My work in education is around the concept, “resilience.” I’m often asked whether resilience and grit are the same thing. They’re not. Seminal resilience researcher Ann Masten (2014) shares that one of the more common definitions of resilience is “positive adaptation in the context of risk and adversity.” Angela Duckworth a champion of the concept “grit” (2007) defines grit as “perseverance and passion for long term goals.” A fundamental distinction between resilience and grit is that resilience is a process; grit is a trait. A fundamental relationship between the two concepts is that grit, like other traits, is conducive to and/or an outcome of resilience.

To continue pushing the concept of grit as the magic bullet in education without an understanding of resilience, and how the two are related, we may find ourselves blaming the victim, which in fact leads to more harm than good.

References

Masten, A. (2014). Ordinary magic: Resilience in development. New York: The Guilford Press.

Duckworth, A., Peterson, C., Matthews, M., & Kelly, D. (2007). Grit: Perseverance and passion for long term goals. Journal of Personality and Social Psychology, 92, 1087-1101.


Response From Mary Helen Immordino-Yang

Mary Helen Immordino-Yang, EdD, is an associate professor of education, psychology, and neuroscience at the University of Southern California. She is an affective neuroscientist and human development psychologist who studies and teaches about the neural, psychophysiological, and psychological bases of social emotion, self-awareness, and culture, and their implications for development and education. She is the author of Emotions, Learning, and the Brain: Exploring the Educational Implications of Affective Neuroscience (forthcoming in November 2015 from W.W. Norton). Watch Dr. Immordino-Yang’s TEDx Talk on embodied brains and social minds here:

At the heart of this question about cultivating grit in our students is a deeper question about how we should define student success, which attributes we regard as most essential to achieving success, and how educational experiences support or undermine these attributes.

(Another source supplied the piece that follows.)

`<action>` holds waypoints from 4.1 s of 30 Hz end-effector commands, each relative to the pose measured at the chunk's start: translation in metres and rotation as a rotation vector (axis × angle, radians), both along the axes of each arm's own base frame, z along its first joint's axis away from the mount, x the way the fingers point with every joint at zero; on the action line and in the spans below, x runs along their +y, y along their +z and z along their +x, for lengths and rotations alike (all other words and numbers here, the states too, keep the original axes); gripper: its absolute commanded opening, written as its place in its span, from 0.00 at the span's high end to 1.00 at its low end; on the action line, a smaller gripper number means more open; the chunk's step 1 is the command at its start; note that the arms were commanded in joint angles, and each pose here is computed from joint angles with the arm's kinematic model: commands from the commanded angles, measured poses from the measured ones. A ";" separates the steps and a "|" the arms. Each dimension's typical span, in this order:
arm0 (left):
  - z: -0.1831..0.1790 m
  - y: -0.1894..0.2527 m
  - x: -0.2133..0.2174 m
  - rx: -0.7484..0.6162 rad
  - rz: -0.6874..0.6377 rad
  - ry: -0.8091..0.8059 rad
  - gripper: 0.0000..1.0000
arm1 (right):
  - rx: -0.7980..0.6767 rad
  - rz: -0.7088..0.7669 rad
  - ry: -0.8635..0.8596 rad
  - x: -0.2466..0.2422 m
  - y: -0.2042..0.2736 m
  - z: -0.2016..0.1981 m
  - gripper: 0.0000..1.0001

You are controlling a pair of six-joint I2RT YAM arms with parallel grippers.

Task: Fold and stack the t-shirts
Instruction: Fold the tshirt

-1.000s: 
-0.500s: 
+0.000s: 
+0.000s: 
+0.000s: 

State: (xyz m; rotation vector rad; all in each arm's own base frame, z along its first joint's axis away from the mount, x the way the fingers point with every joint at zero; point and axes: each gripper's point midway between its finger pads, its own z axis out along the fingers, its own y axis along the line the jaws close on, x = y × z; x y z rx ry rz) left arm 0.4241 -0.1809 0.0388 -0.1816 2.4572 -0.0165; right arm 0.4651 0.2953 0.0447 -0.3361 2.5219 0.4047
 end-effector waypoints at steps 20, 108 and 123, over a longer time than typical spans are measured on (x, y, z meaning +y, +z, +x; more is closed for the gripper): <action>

One morning this past spring I received this advertisement from my daughter’s middle school concerning Parent Night:

“Would you like to know how to impress colleges starting day one of 9th grade? Learn exactly what top-tier college admissions departments are looking for, how to distinguish yourself from the competitive pack, and how to hit the ground running your first day of 9th grade. The owners of [our tutoring company] are eager to equip parents with respect to: creating your Personal Brand; tailoring a high school class schedule to compliment [sic] your strengths; and understanding the SAT/ACT process. Please join us for a parent education night [at the public junior high school].”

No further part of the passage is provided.